→ **WHAT THE TASK ASKS**
Among the entries that follow, count the lines that contain the word "fingers" and say how many there are, writing nothing else.

[Extracted data entries]
--------------------------------

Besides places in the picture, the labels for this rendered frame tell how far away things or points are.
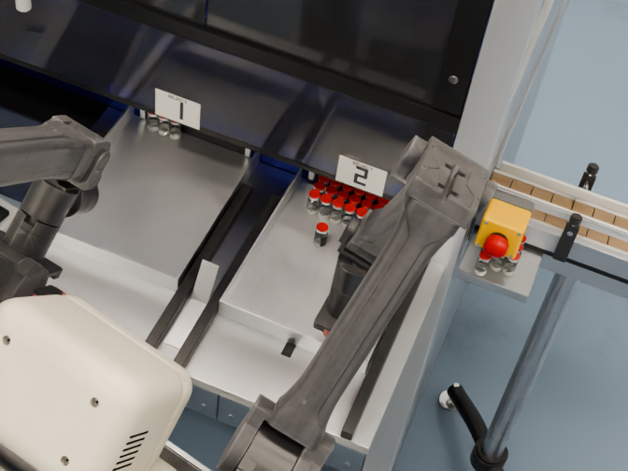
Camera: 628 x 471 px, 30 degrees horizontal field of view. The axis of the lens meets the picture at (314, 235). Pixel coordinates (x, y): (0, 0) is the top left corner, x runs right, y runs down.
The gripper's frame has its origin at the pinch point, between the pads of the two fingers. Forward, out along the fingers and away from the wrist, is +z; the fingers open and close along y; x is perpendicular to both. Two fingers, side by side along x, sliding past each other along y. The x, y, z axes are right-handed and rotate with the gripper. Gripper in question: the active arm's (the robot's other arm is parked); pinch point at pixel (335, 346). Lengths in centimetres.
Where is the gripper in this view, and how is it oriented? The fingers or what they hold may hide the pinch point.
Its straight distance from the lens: 186.2
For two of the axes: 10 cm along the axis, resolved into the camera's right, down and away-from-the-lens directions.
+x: -9.1, -3.7, 1.8
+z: -1.5, 7.1, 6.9
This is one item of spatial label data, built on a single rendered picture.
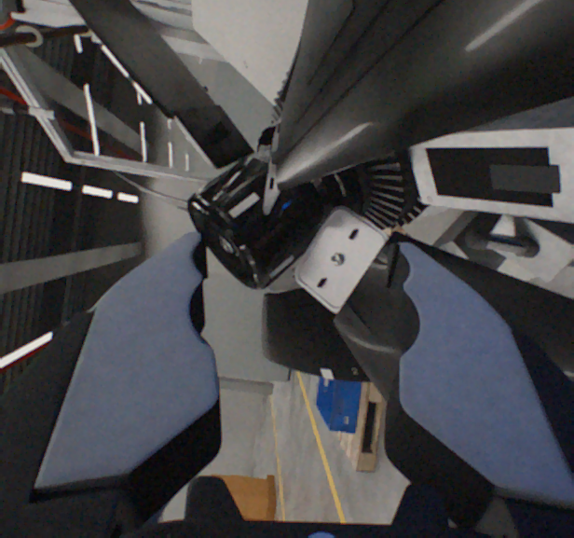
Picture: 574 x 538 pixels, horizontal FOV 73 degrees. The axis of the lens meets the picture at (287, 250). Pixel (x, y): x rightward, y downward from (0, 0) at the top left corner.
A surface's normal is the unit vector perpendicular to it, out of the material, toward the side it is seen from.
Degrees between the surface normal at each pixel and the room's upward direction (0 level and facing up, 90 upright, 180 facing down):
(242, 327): 90
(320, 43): 13
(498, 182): 50
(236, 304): 90
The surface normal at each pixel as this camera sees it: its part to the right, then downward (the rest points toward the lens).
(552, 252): -0.72, 0.61
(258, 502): 0.09, 0.05
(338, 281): -0.51, -0.04
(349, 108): -0.93, 0.05
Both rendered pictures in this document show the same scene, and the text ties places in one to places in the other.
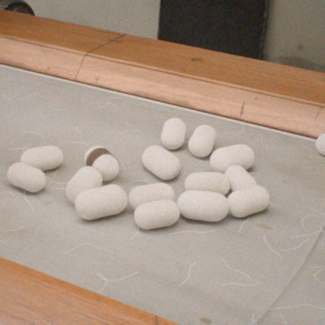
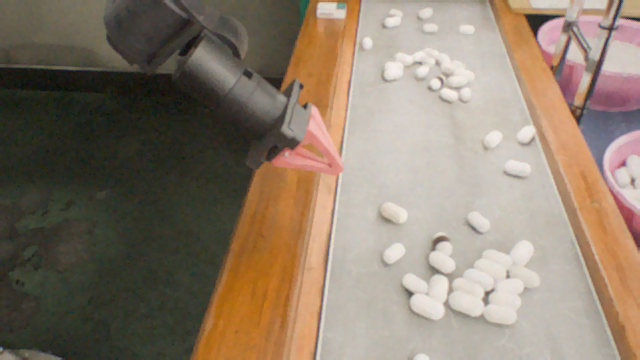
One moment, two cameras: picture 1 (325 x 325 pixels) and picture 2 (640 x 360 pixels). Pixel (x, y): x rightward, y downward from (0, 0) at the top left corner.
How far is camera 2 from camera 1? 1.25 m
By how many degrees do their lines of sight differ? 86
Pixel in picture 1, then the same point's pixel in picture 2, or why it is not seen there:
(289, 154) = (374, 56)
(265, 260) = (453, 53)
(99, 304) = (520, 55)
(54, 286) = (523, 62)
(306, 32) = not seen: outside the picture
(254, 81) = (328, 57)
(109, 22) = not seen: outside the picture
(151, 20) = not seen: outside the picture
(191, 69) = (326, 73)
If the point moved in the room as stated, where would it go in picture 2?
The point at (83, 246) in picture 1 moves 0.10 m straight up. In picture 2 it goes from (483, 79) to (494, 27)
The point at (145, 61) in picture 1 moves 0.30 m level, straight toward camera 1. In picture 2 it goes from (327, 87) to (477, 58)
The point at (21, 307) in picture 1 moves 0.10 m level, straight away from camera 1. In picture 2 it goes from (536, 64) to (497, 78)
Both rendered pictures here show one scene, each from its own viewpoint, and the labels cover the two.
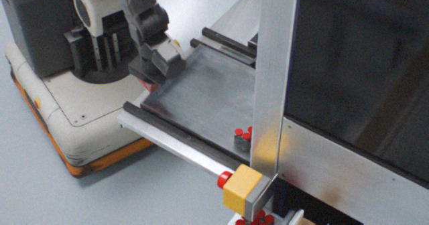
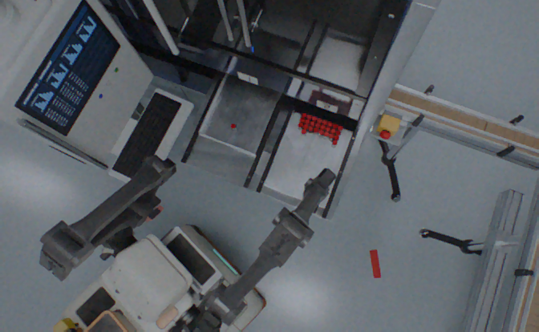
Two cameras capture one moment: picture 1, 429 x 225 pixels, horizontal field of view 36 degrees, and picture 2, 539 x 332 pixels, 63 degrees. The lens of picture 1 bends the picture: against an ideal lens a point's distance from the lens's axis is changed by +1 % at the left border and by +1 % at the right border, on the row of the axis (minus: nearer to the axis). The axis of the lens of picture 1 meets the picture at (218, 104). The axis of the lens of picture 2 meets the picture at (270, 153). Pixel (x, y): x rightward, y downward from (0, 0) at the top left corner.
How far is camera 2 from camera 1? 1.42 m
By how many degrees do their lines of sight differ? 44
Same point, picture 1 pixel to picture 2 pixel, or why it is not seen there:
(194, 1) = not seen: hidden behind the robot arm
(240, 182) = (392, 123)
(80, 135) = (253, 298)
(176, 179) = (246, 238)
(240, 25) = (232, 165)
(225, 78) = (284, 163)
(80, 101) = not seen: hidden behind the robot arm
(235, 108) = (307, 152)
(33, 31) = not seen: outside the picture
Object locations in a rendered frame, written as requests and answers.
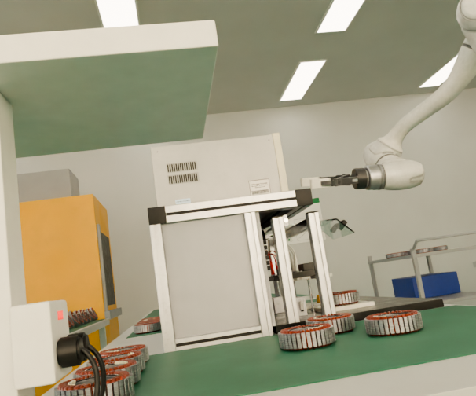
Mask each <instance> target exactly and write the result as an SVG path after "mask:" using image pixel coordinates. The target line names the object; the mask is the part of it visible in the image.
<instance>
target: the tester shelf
mask: <svg viewBox="0 0 476 396"><path fill-rule="evenodd" d="M311 205H313V198H312V193H311V188H308V189H296V190H291V191H284V192H272V193H266V194H259V195H253V196H241V197H233V198H227V199H220V200H208V201H202V202H195V203H184V204H177V205H170V206H162V207H150V208H147V209H148V223H149V225H157V224H161V225H162V224H168V223H175V222H186V221H192V220H199V219H205V218H217V217H223V216H230V215H241V214H244V213H251V212H258V213H259V218H260V223H261V229H263V228H269V227H272V226H271V221H270V218H271V217H273V216H280V215H286V216H287V219H288V220H289V219H290V218H293V217H294V216H296V215H297V214H298V213H300V212H302V211H304V210H305V209H306V208H307V207H310V206H311Z"/></svg>
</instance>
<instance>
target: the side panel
mask: <svg viewBox="0 0 476 396"><path fill-rule="evenodd" d="M149 228H150V235H151V242H152V255H153V262H154V269H155V276H156V289H157V295H158V303H159V315H160V323H161V329H162V337H163V349H164V353H167V352H172V351H177V350H186V349H191V348H196V347H205V346H210V345H215V344H220V343H229V342H234V341H239V340H244V339H253V338H258V337H263V336H272V335H274V334H273V324H272V319H271V313H270V308H269V298H268V293H267V287H266V282H265V273H264V267H263V262H262V252H261V247H260V241H259V236H258V227H257V221H256V216H255V212H251V213H244V214H236V215H230V216H223V217H217V218H205V219H199V220H192V221H186V222H175V223H168V224H162V225H161V224H157V225H150V226H149Z"/></svg>
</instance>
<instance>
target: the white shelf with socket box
mask: <svg viewBox="0 0 476 396"><path fill-rule="evenodd" d="M217 52H218V37H217V31H216V26H215V22H214V20H201V21H189V22H178V23H167V24H146V25H135V26H124V27H103V28H91V29H80V30H70V31H48V32H37V33H26V34H15V35H0V396H34V395H33V387H41V386H46V385H51V384H55V383H56V382H57V381H59V380H60V379H62V378H63V377H64V376H66V375H67V374H68V373H69V372H70V371H71V370H72V366H76V365H81V363H82V362H83V361H86V360H87V359H88V360H89V362H90V364H91V366H92V368H93V374H94V394H93V396H104V393H105V389H106V370H105V366H104V361H103V359H102V357H101V355H100V353H99V352H98V351H97V349H96V348H95V347H94V346H92V345H91V344H90V341H89V336H88V335H87V334H86V333H85V332H80V333H75V334H69V326H68V308H67V302H66V300H54V301H45V302H35V303H29V304H27V300H26V289H25V279H24V258H23V247H22V236H21V225H20V205H19V194H18V183H17V172H16V158H23V157H30V156H44V155H52V154H60V153H67V152H81V151H89V150H97V149H111V148H119V147H127V146H135V145H149V144H156V143H164V142H172V141H186V140H194V139H201V138H203V134H204V129H205V124H206V119H207V110H208V105H209V100H210V95H211V86H212V81H213V76H214V67H215V62H216V57H217ZM90 351H91V352H92V353H93V355H94V356H95V358H96V359H97V361H98V364H99V366H100V370H101V381H100V373H99V369H98V366H97V363H96V361H95V359H94V357H93V355H92V354H91V353H90ZM100 386H101V389H100Z"/></svg>
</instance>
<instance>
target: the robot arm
mask: <svg viewBox="0 0 476 396"><path fill-rule="evenodd" d="M456 19H457V21H458V23H459V25H460V27H461V30H462V32H463V34H464V36H465V37H466V38H465V40H464V42H463V45H462V46H461V48H460V51H459V53H458V56H457V58H456V61H455V63H454V65H453V67H452V70H451V72H450V74H449V76H448V78H447V79H446V80H445V82H444V83H443V84H442V85H441V86H440V87H439V88H438V89H437V90H436V91H435V92H434V93H433V94H431V95H430V96H429V97H428V98H427V99H426V100H425V101H423V102H422V103H421V104H419V105H418V106H417V107H415V108H414V109H413V110H411V111H410V112H409V113H408V114H407V115H406V116H404V117H403V118H402V119H401V120H400V121H399V122H398V123H397V124H396V125H395V126H394V127H393V128H392V129H391V131H390V132H389V133H388V134H387V135H386V136H384V137H379V139H378V140H377V141H374V142H372V143H370V144H369V145H367V146H366V148H365V149H364V161H365V163H366V165H367V166H364V168H354V169H353V170H352V173H351V176H350V175H349V174H343V175H336V176H331V177H315V178H300V182H301V187H303V186H310V188H311V189H315V188H325V187H331V186H335V187H336V186H340V185H352V186H353V187H354V188H355V189H366V190H380V189H386V190H402V189H410V188H413V187H416V186H418V185H421V184H422V182H423V179H424V169H423V165H422V164H421V163H418V162H416V161H412V160H406V159H402V158H401V154H402V152H403V150H402V147H401V145H402V142H403V140H404V138H405V136H406V135H407V133H408V132H409V131H410V130H412V129H413V128H414V127H416V126H417V125H419V124H420V123H421V122H423V121H424V120H426V119H428V118H429V117H431V116H432V115H433V114H434V113H436V112H438V111H439V110H441V109H442V108H444V107H445V106H446V105H447V104H449V103H450V102H451V101H452V100H454V99H455V98H456V97H457V96H458V95H459V94H460V93H461V92H462V91H463V89H464V88H465V87H466V86H467V85H468V84H469V82H470V81H471V80H472V79H473V78H474V77H475V76H476V0H460V2H459V4H458V6H457V10H456Z"/></svg>
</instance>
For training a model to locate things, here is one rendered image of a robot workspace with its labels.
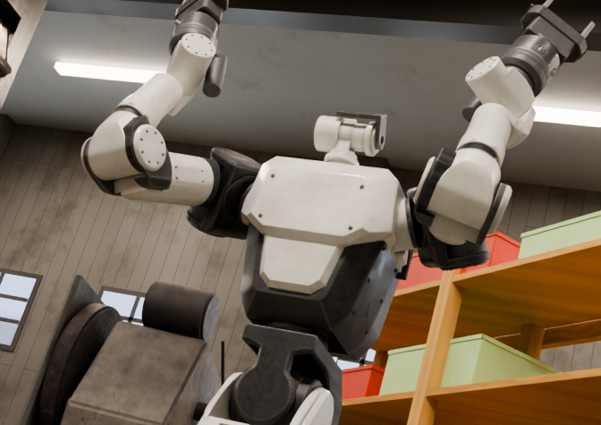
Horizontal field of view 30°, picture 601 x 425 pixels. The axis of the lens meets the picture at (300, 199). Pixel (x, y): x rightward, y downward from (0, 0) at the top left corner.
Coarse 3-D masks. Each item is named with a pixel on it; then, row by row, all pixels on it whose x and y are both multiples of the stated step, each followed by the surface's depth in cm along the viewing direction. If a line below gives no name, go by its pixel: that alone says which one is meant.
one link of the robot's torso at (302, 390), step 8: (248, 368) 188; (240, 376) 188; (296, 376) 184; (296, 384) 183; (304, 384) 183; (312, 384) 183; (320, 384) 187; (232, 392) 186; (296, 392) 182; (304, 392) 181; (232, 400) 186; (296, 400) 181; (304, 400) 181; (232, 408) 184; (296, 408) 180; (232, 416) 185; (240, 416) 183; (288, 416) 180; (272, 424) 180; (280, 424) 180; (288, 424) 181
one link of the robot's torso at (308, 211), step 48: (288, 192) 193; (336, 192) 190; (384, 192) 190; (288, 240) 190; (336, 240) 187; (384, 240) 190; (288, 288) 186; (336, 288) 185; (384, 288) 197; (336, 336) 188
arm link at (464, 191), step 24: (480, 120) 173; (504, 120) 174; (480, 144) 167; (504, 144) 171; (456, 168) 164; (480, 168) 164; (432, 192) 164; (456, 192) 163; (480, 192) 163; (456, 216) 165; (480, 216) 163
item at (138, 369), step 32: (160, 288) 671; (192, 288) 674; (64, 320) 656; (96, 320) 664; (160, 320) 666; (192, 320) 661; (64, 352) 640; (96, 352) 673; (128, 352) 651; (160, 352) 651; (192, 352) 651; (64, 384) 637; (96, 384) 631; (128, 384) 632; (160, 384) 632; (192, 384) 646; (32, 416) 637; (64, 416) 618; (96, 416) 616; (128, 416) 614; (160, 416) 614; (192, 416) 659
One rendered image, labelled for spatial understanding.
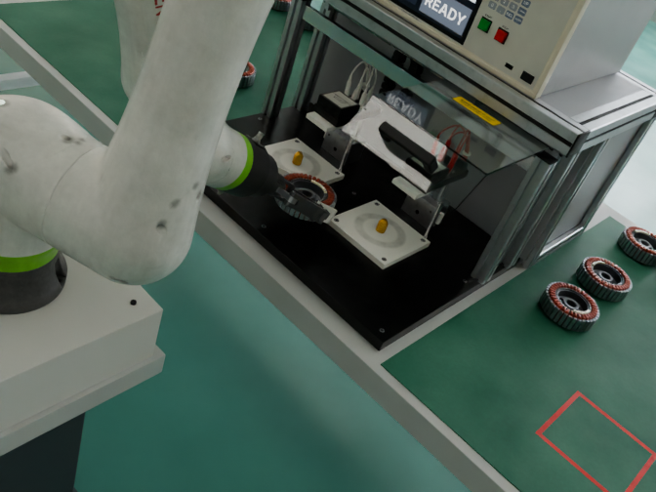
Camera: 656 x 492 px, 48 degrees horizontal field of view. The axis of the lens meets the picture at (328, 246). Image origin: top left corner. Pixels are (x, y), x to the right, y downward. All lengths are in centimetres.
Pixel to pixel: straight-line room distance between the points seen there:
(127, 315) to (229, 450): 99
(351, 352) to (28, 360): 51
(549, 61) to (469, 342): 50
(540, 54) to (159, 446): 127
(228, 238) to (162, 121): 61
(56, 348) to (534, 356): 82
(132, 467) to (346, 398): 64
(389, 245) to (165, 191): 70
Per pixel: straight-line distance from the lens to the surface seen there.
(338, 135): 161
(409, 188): 140
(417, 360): 124
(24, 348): 97
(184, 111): 75
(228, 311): 229
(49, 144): 85
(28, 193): 85
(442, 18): 143
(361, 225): 142
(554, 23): 132
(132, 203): 79
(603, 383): 143
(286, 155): 155
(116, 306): 103
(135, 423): 197
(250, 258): 131
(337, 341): 122
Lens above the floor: 156
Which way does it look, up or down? 36 degrees down
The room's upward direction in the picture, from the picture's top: 21 degrees clockwise
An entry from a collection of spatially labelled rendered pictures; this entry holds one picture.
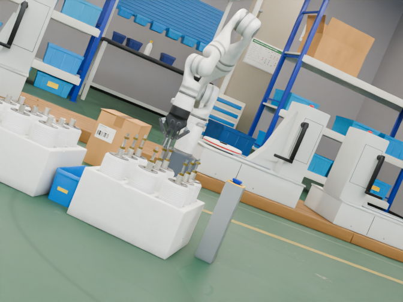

--------------------------------

→ **RESPONSE TO THIS TASK**
2